Ik was moe en had nergens meer zin in. In mijn tas zaten boeken, maar die heb ik vandaag niet eens gebruikt. Ik vraag me af waarom ik dit elke dag moet meenemen.

Slide 19 - Open vraag

In onderstaande tekst zitten drie tekstverbanden. Welke 3 kan je vinden en aan welke signaalwoorden zie je dat?
Ik zou wel willen dat het zomer is, echter is de winter nog niet eens begon- nen. Ik hou van de zon, de zee, het strand en lange warme zomeravonden.
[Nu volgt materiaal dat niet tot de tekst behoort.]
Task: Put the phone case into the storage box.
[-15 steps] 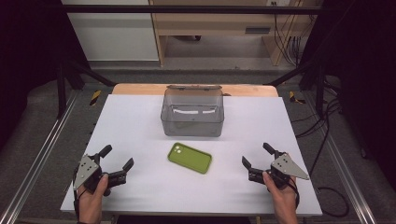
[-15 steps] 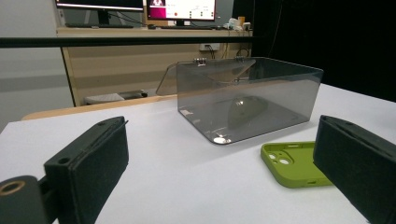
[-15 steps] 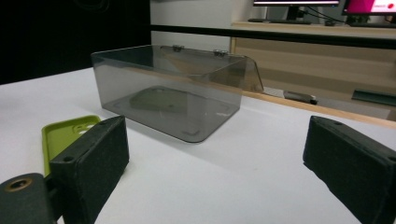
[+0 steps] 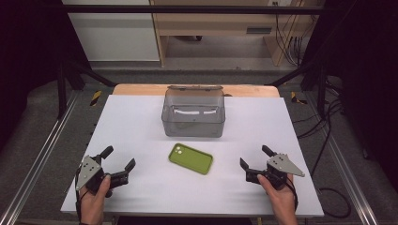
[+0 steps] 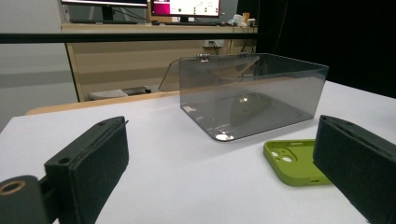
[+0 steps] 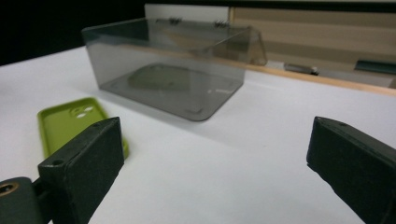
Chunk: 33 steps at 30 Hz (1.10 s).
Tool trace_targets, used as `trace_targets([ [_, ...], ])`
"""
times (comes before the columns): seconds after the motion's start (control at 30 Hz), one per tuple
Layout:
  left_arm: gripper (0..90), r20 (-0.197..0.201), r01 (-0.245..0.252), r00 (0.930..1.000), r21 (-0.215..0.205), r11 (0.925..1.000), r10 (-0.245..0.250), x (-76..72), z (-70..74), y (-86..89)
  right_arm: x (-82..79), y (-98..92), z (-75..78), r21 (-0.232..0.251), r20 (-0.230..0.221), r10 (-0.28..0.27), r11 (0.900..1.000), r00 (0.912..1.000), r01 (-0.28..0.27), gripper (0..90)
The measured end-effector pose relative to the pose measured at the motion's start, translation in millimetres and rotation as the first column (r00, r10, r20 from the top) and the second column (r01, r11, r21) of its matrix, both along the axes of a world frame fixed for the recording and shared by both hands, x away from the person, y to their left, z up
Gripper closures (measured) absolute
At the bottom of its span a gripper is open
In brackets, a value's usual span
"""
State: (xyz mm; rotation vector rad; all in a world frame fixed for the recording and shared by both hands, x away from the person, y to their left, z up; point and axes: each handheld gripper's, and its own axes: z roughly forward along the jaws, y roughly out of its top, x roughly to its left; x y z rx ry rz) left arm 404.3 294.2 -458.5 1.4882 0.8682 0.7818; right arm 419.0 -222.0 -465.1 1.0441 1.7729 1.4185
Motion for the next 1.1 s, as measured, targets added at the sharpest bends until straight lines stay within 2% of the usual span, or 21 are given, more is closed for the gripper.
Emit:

De winter is vreselijk, Neem nou die korte dagen. Dat vindt niemand toch fijn?

Slide 20 - Open vraag

Evaluatie:
Wat heb je geleerd?

Slide 21 - Open vraag

'Daardoor, doordat, waardoor en ten gevolge van' zijn signaalwoorden voor:
A
voorbeeld
B
tegenstelling
C
opsomming
D
oorzaak - gevolg

Slide 22 - Quizvraag

Evaluatie:
Wat ging er goed?

Slide 23 - Open vraag

Bedenk zelf een zin met een oorzaak en een gevolg. Gebruik bijpassend signaalwoord,

Slide 24 - Open vraag

Evaluatie:
Wat ging niet zo goed en vind je nog moeilijk?

Slide 25 - Open vraag

Reflectie:
Waar ga je nog aan werken om je goed voor te bereiden op de toets en hoe ga je dit doen?